Ungeheure Wassermassen werden frei
Auf der Erde gibt es drei riesige Kontinentaleisschilde: In Grönland, der Westantarktis sowie in der Ostantarktis liegen mehrere tausend Meter dicke Landeismassen, die aus dem Schnee von hunderttausenden Jahren entstanden sind. In diesen drei Eispanzern ist eine ungeheure Wassermasse gebunden - wird sie freigesetzt, steigt der Meeresspiegel weltweit um 65 Meter, so Rahmstorf.
Bereits in den 1970er Jahren erkannten Wissenschaftler eine zunehmende Instabilität dieser Eisschilde. Normalerweise liegt die Eismasse auch unterhalb des Meeresspiegels auf Land auf. Ab einer bestimmten Linie jedoch erhält das Eis so viel Auftrieb, dass es schwimmt. Durch den Klimawandel zieht sich das Eis immer weiter landeinwärts zurück. Fällt der Boden - wie es in der Westantarktis der Fall ist - landeinwärts ab, wird der Eisrückzug instabil.
Folgen schon jetzt spürbar
Gleich mehrere Forschergruppen haben mit unterschiedlichen Untersuchungsmethoden den Rückzug beziehungsweise den Verlust des Westantarktischen Eisschilds festgestellt, der Zerfallsprozess wird seit Jahrzehnten durch Satelliten dokumentiert. Das Auftauen lässt den globalen Meeresspiegel um mehr als drei Meter ansteigen, erläutert der Klimaforscher.

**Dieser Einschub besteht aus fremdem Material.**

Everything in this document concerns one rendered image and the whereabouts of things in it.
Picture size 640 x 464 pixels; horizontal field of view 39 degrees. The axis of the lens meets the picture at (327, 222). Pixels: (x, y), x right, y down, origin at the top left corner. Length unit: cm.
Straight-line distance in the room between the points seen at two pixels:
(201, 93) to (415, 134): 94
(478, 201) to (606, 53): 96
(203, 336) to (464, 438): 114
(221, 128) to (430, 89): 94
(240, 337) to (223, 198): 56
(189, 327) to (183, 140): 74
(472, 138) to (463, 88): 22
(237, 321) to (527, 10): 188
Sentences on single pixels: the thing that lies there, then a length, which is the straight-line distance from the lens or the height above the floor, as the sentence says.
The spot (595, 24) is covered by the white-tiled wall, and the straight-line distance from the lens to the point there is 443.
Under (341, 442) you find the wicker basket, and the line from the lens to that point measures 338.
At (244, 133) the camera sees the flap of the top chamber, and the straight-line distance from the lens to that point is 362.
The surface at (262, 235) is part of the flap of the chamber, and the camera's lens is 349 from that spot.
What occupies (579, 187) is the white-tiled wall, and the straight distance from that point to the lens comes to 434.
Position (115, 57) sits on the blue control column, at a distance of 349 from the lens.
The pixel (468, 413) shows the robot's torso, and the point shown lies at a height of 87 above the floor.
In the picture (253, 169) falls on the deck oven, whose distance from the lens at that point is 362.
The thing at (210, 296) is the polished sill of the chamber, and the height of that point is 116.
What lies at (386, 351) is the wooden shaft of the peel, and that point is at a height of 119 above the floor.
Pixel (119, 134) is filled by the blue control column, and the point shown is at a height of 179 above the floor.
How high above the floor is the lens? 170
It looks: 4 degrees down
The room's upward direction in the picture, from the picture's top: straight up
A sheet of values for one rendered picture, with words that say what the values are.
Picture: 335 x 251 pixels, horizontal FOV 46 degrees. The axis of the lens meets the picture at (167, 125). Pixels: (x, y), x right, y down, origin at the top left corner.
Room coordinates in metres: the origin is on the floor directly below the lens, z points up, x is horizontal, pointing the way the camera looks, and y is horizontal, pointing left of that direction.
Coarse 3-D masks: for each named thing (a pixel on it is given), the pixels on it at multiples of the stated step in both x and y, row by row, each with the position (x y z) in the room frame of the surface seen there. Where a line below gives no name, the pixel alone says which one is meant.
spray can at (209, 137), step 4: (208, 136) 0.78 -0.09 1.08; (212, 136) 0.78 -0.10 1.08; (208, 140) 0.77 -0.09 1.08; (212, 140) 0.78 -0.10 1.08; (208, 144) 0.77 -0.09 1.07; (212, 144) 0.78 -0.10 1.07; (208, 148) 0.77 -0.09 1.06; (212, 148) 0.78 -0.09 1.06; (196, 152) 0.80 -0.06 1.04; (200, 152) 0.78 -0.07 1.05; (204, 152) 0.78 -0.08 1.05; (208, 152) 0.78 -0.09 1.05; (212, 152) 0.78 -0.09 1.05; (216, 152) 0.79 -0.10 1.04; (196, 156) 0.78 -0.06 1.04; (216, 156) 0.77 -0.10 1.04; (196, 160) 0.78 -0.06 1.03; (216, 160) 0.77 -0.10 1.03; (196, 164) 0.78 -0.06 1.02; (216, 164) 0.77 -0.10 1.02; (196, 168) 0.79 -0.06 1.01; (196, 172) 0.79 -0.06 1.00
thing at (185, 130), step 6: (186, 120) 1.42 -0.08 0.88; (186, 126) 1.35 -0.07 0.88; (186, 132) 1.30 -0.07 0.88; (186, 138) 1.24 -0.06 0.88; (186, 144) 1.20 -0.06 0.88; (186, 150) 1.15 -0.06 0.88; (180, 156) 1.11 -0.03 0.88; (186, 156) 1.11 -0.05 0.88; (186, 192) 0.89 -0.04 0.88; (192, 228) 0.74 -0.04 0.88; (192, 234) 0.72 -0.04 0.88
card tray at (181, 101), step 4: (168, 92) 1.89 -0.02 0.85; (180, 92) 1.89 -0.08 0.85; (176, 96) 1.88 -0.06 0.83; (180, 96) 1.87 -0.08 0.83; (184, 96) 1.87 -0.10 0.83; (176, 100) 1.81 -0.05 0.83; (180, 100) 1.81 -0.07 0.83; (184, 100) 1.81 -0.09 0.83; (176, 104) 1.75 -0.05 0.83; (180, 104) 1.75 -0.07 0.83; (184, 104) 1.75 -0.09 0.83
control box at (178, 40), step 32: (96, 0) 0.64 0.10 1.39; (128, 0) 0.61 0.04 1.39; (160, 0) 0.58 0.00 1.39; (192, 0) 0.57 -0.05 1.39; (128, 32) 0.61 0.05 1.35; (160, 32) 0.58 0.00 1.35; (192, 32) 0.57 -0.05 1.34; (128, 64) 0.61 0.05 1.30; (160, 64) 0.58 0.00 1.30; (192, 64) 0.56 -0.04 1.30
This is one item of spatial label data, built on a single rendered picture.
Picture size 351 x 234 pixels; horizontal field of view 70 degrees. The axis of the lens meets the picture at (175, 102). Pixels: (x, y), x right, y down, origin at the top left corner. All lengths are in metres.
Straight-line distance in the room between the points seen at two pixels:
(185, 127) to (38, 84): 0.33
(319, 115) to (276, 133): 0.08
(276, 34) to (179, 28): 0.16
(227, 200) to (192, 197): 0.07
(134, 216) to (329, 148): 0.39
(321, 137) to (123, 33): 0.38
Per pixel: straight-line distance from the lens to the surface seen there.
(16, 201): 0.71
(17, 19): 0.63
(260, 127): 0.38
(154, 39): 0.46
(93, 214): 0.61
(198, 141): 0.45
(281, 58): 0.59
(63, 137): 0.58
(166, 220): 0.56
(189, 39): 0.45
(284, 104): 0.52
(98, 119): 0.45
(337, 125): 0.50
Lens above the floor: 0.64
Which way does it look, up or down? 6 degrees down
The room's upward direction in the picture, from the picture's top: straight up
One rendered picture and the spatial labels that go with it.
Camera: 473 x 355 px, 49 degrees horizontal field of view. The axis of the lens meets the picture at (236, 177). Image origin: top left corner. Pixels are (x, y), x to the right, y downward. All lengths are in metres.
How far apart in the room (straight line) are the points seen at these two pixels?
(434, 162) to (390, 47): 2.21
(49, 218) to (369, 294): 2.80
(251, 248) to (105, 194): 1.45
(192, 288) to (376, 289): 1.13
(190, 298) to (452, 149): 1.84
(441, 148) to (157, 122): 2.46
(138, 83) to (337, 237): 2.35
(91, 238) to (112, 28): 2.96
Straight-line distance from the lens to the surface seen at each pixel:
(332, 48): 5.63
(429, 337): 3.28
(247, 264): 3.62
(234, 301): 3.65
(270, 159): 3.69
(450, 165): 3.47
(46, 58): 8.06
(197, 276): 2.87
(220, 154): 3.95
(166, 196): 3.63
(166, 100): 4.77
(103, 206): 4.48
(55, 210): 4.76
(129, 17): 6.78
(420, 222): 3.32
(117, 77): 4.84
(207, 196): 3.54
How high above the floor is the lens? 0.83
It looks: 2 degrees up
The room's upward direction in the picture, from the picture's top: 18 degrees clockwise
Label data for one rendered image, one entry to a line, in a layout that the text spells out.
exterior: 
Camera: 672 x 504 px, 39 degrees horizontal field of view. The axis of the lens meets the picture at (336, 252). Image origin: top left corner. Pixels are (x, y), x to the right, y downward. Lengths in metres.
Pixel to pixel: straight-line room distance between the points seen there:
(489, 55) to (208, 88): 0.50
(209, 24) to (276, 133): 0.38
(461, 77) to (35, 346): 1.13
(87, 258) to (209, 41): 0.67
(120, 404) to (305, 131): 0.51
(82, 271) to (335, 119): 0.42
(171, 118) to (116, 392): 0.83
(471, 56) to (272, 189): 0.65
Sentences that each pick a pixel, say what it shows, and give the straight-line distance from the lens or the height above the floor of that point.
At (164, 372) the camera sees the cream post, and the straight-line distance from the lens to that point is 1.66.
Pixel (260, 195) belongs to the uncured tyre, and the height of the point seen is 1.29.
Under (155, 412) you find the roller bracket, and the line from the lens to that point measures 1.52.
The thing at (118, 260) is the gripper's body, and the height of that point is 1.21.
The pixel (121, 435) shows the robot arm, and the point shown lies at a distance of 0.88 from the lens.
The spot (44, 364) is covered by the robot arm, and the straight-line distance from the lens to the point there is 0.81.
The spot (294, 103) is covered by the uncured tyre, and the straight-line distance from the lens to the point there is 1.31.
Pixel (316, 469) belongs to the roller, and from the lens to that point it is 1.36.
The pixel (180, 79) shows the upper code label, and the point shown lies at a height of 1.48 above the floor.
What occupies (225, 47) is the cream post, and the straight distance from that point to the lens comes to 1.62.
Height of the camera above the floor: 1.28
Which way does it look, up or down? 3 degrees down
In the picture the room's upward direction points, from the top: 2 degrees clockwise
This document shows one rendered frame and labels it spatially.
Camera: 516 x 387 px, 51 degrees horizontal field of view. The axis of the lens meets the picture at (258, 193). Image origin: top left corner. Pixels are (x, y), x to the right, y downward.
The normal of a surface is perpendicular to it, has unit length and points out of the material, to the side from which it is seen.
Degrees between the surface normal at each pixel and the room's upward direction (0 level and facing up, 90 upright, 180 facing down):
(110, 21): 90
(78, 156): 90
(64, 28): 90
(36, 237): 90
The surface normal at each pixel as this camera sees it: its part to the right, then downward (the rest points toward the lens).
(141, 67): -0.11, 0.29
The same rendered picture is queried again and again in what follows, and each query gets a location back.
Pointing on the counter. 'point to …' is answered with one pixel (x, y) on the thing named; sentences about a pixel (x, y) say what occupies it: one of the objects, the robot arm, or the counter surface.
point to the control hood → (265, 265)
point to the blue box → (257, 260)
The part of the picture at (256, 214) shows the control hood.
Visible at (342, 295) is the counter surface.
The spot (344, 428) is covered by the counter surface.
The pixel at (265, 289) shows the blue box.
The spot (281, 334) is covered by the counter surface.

Dass das Eisschild unaufhaltsam auftaut, ist laut Rahmstorf wohl Fakt. Unsicherheit gebe es lediglich noch, in welchem Tempo der Meeresspiegel ansteigt. Die Simulationsmodelle unterscheiden sich. Schon heute jedoch verschlimmert der Anstieg die Folgen von Sturmfluten wie nach Sturm Sandy 2012 in New York oder Haiyan 2013 auf den Philippinen, sagt Rahmstorf.